EXERCISE PROMPT: Wherever a line of the data contains "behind", copy that line.

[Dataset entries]
* * * * *
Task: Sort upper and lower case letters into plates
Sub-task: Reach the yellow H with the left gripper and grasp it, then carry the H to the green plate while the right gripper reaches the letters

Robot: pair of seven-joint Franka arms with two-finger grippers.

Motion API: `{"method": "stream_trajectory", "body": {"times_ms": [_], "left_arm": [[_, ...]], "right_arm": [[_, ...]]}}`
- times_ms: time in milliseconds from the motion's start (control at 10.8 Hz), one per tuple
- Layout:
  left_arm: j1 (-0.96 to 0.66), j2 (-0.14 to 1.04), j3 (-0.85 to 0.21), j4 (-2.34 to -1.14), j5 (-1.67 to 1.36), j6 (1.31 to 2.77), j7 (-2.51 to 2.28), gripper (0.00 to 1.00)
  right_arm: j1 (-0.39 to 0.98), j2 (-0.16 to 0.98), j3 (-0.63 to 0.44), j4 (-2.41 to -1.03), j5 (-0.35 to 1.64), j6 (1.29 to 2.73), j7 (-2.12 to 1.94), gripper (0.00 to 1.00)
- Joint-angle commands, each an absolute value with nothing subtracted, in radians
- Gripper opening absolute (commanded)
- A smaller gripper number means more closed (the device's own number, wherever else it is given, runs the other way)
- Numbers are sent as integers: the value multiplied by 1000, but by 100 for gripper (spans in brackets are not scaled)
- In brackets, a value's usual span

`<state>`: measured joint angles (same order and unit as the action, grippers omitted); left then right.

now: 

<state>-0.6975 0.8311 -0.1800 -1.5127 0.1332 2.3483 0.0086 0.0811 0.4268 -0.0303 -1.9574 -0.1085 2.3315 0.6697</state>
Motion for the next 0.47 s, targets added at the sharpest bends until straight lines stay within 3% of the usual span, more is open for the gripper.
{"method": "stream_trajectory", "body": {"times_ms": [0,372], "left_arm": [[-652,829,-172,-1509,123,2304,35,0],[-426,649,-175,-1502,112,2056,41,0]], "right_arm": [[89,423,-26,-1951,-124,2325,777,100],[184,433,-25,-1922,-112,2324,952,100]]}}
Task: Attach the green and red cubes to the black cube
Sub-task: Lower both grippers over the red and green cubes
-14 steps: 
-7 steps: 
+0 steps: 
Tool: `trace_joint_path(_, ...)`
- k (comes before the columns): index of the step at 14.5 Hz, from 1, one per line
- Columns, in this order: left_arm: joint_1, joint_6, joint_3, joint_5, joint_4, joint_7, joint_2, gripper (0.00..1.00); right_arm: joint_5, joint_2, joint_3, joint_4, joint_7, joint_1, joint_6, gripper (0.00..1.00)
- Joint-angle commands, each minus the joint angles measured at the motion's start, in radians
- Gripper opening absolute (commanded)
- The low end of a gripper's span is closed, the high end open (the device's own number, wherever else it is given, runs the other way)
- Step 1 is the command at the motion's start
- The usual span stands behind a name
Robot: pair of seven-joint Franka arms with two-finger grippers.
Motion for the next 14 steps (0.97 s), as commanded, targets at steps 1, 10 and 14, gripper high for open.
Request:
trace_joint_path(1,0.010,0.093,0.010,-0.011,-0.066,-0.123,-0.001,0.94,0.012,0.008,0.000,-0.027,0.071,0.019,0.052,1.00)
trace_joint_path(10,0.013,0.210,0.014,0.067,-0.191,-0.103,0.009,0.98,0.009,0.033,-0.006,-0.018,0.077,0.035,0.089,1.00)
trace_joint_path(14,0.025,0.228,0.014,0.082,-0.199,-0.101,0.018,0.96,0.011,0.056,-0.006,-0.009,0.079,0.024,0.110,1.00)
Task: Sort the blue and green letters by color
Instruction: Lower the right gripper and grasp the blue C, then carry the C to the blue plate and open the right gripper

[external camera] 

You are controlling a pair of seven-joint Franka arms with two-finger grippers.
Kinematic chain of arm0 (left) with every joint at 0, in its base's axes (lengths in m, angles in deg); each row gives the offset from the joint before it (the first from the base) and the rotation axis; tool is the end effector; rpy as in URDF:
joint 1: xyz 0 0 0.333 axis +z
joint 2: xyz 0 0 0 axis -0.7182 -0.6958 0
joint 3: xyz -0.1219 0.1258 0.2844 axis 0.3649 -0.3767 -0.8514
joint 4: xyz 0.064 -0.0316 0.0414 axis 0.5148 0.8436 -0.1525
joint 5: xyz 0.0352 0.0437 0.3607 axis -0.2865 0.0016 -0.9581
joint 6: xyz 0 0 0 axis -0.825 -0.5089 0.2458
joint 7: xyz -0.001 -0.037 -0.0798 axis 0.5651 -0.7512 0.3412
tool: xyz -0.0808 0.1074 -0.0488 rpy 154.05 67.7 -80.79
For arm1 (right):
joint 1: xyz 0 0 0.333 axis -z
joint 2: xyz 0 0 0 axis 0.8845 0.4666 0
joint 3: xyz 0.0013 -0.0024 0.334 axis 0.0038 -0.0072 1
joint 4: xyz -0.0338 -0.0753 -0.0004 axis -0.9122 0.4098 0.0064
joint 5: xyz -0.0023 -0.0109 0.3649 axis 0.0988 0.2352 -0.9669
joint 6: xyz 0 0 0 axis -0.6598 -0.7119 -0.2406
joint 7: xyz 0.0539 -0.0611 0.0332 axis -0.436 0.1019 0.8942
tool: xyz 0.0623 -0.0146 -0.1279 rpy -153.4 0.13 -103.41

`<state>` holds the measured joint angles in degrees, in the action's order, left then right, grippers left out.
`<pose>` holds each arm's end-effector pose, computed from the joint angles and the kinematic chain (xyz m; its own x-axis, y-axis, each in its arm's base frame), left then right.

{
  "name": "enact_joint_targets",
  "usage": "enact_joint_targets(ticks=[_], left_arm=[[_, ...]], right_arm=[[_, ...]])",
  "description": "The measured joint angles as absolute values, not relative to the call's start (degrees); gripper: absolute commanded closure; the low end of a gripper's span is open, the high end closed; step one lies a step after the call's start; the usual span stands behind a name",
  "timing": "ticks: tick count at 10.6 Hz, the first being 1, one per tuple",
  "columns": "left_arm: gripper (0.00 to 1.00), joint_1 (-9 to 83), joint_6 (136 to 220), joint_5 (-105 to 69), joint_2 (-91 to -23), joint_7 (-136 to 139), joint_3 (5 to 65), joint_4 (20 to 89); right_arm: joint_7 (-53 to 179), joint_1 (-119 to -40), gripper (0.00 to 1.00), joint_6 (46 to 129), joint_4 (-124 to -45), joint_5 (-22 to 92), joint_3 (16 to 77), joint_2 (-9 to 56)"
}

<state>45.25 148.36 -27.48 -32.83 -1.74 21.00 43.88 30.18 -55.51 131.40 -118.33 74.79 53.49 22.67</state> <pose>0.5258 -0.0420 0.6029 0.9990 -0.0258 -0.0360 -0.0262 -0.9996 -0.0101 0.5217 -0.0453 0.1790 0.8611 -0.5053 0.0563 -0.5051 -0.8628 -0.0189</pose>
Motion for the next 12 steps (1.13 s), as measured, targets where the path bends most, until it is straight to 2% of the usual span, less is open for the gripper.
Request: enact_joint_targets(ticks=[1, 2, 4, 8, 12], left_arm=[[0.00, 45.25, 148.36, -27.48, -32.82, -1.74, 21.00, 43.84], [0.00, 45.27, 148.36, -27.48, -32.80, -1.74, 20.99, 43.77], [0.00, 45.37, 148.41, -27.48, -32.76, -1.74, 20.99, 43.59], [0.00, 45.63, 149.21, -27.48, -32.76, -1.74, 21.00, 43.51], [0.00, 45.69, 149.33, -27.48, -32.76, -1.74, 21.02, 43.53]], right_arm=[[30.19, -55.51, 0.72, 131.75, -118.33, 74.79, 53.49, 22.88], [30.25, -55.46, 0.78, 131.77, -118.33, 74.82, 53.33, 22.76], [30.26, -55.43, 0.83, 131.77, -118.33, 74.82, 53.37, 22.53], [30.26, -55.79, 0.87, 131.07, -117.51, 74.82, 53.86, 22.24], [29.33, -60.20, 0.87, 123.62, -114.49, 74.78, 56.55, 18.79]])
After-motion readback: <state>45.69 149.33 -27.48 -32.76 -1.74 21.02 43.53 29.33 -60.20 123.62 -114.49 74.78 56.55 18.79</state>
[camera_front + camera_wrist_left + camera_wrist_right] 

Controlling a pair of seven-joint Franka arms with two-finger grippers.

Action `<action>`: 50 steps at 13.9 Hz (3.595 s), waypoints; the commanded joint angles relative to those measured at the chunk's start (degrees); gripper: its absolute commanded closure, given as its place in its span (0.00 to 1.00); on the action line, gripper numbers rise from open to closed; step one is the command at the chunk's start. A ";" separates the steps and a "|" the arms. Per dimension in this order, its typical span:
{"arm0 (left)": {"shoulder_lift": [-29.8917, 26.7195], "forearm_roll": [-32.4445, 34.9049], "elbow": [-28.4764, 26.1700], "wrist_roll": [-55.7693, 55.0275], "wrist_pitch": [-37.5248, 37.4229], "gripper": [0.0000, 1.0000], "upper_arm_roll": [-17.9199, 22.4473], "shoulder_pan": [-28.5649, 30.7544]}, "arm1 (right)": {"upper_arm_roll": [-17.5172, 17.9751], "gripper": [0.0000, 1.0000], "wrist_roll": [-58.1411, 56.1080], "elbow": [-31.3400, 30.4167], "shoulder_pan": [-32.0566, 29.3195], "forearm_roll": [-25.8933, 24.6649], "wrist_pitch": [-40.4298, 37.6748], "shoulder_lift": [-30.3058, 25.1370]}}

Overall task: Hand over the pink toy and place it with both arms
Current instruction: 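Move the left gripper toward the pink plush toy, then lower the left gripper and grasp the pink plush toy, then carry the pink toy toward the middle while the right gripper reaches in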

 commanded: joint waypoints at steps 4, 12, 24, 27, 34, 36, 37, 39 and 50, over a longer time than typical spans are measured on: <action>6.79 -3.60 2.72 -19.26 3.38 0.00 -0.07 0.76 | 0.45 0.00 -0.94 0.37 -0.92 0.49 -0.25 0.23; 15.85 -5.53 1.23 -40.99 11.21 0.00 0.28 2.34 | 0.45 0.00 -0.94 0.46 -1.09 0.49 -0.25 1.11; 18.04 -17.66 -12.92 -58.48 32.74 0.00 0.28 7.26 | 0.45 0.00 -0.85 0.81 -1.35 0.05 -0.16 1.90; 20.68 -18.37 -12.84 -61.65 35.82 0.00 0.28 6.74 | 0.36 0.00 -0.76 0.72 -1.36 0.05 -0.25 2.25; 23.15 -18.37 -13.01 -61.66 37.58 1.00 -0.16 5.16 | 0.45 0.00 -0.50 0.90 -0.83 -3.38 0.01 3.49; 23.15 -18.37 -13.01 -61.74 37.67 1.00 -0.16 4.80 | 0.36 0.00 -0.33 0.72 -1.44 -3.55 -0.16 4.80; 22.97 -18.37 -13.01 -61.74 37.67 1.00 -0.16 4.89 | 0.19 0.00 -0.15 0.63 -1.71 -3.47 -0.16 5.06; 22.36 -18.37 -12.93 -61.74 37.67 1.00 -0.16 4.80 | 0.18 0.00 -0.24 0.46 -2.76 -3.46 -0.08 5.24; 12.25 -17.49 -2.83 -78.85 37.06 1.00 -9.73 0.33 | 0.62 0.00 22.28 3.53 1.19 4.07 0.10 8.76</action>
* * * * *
YOUR RESPONSE:
- The usual span stands behind a name
  "description": "The measured joint angles as absolute values, not relative to the call's start (degrees); gripper: absolute commanded closure; the low end of a gripper's span is open, the high end closed; step one lies a step after the call's start; the usual span stands behind a name",

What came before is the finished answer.